— Try it —
In the entries that follow, how many lines contain the word "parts"? Answer with the number only.

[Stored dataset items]
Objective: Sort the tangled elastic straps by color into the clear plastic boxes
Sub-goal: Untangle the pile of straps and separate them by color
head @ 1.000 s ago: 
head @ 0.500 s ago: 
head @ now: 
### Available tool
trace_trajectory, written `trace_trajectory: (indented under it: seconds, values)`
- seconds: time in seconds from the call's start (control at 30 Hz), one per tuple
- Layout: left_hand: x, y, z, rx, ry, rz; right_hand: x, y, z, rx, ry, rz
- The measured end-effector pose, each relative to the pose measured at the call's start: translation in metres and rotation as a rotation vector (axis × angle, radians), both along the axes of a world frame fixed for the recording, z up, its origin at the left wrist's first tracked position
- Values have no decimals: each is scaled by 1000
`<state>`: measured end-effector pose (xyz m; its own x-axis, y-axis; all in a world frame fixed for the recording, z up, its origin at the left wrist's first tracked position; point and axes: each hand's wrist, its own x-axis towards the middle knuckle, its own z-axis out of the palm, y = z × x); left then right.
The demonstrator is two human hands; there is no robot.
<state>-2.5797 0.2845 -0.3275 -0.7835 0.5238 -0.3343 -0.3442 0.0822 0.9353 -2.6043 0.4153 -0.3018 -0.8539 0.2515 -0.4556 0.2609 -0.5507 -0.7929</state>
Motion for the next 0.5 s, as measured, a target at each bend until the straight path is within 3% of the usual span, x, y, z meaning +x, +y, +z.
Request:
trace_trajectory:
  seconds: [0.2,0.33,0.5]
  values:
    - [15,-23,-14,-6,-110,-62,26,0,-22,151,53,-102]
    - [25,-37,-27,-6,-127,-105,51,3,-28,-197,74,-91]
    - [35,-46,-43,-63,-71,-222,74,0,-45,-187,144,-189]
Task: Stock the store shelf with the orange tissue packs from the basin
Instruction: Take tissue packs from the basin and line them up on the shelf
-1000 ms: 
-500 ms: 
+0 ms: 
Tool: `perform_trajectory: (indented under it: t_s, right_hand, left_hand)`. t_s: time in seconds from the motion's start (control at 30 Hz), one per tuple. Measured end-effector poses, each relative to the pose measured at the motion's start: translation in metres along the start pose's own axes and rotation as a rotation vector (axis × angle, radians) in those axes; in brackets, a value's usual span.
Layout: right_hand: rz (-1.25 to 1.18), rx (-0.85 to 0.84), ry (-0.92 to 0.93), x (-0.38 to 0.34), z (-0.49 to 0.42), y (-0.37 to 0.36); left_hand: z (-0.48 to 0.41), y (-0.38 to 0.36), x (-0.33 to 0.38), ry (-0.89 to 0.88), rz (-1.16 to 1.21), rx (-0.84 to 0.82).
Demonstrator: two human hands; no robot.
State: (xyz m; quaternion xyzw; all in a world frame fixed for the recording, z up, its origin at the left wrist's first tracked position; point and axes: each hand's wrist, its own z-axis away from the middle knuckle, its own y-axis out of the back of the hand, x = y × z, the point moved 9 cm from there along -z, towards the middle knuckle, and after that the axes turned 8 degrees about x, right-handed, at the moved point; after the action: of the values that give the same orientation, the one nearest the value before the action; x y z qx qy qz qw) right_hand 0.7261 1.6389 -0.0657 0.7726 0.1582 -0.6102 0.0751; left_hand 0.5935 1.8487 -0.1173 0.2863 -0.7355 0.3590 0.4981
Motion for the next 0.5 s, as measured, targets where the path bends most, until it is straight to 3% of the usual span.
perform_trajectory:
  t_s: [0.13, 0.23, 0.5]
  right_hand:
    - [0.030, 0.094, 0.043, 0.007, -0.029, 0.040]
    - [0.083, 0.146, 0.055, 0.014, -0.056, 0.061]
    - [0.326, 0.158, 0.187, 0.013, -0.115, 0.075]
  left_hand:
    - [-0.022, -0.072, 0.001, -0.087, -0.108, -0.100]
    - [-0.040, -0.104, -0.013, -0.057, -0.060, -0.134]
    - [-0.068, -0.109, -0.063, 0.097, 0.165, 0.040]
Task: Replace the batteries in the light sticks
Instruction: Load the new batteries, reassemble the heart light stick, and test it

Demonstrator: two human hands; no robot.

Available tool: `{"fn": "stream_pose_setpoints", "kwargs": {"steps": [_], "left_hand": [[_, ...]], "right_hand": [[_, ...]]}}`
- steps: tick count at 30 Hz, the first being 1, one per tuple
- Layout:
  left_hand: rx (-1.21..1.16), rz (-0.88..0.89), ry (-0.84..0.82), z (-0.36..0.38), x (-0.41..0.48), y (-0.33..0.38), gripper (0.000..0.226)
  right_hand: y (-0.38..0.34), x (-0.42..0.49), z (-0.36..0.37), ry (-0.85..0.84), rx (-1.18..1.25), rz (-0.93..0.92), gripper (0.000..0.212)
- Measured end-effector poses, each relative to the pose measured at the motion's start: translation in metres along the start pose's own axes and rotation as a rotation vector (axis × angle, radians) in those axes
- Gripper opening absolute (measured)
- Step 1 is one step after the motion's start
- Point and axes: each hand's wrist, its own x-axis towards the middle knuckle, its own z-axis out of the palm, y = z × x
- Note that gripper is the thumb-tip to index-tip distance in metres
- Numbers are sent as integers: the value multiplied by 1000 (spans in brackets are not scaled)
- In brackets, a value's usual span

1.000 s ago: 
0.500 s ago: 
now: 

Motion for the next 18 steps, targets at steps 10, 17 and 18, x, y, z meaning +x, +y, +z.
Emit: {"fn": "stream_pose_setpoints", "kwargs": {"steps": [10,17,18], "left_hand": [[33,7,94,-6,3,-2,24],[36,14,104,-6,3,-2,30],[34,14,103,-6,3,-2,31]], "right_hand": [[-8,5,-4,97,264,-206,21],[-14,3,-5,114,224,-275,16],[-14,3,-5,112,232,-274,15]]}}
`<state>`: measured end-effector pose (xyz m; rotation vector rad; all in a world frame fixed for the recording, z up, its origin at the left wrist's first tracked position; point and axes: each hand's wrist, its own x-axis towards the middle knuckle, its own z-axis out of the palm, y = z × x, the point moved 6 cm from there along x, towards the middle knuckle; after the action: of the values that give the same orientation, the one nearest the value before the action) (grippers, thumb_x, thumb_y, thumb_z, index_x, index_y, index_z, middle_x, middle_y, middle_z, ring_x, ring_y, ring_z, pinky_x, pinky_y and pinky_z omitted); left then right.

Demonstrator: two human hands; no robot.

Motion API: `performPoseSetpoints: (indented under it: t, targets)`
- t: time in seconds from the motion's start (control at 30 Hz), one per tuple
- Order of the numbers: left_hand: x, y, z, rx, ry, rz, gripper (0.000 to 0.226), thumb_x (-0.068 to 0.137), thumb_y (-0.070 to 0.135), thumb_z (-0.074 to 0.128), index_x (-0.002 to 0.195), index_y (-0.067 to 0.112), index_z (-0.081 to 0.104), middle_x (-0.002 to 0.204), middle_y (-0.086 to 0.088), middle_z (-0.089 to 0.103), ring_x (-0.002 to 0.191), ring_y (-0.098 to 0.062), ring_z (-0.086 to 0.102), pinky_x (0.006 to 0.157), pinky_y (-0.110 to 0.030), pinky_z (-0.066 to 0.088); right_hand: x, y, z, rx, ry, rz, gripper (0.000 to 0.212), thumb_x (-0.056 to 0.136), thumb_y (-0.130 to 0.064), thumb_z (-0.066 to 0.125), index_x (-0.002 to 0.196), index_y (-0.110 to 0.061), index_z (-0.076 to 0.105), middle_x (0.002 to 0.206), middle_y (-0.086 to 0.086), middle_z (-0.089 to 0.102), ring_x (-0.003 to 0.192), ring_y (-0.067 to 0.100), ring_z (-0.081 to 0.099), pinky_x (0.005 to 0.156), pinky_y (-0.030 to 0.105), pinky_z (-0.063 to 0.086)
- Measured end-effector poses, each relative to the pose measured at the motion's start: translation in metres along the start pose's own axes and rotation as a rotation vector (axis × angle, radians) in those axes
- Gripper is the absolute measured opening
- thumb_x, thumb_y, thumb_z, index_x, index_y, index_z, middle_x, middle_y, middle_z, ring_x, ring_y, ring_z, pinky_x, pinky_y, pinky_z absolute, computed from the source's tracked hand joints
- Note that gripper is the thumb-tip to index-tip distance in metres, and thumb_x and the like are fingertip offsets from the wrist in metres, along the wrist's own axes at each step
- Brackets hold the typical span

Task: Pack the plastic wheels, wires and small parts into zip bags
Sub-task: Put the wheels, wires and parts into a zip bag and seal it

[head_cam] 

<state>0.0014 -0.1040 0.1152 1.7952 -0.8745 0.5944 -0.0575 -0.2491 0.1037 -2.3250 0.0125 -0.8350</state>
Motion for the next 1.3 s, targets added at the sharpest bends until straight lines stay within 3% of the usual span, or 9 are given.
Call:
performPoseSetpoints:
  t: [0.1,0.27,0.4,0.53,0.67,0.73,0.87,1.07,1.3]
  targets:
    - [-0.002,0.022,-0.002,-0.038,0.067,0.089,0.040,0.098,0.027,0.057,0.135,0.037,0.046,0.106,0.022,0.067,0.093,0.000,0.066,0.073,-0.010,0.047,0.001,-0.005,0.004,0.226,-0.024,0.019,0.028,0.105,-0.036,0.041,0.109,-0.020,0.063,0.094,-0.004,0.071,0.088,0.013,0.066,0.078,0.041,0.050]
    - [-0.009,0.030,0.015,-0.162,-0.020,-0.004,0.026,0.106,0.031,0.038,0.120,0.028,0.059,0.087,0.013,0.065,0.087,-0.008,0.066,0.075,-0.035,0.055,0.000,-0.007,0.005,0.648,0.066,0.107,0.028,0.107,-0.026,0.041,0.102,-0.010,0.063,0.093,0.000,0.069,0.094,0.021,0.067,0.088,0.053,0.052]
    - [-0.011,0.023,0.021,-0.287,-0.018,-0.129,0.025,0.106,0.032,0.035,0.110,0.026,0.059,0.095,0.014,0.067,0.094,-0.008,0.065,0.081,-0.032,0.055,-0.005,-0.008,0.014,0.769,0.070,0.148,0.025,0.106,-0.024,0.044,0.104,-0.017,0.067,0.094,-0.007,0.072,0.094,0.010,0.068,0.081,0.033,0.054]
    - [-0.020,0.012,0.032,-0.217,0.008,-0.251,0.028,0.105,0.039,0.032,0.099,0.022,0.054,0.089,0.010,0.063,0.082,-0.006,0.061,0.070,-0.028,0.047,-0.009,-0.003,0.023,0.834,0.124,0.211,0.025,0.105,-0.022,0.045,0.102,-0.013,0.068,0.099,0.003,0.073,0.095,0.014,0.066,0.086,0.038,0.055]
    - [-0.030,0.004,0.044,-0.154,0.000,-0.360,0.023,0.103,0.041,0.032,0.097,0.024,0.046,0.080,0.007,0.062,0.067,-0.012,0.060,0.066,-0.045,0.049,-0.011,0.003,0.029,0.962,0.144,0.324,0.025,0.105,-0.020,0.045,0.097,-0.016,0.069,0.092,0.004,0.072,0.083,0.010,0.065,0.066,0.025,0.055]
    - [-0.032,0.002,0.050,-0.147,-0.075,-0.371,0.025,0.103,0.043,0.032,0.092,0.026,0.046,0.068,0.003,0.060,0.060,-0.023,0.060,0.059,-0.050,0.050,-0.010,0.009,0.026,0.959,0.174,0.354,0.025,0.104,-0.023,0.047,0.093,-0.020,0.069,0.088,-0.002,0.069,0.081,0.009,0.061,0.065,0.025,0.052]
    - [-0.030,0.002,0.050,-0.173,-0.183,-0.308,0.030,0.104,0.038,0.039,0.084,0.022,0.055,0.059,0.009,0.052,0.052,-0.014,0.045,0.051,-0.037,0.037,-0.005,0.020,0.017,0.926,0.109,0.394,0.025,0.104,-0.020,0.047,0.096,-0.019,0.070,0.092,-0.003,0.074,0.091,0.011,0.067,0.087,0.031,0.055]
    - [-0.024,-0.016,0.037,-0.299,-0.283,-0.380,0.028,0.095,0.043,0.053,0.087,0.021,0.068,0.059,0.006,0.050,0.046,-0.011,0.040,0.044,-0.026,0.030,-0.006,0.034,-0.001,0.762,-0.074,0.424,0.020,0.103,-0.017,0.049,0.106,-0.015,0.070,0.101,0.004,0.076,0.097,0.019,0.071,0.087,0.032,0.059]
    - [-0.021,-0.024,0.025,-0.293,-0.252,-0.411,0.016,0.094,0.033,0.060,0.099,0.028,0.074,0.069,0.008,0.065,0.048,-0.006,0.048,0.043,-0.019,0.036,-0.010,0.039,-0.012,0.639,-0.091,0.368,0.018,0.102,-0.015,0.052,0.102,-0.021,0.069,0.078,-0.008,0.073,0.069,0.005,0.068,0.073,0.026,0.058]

— Solved problem —
2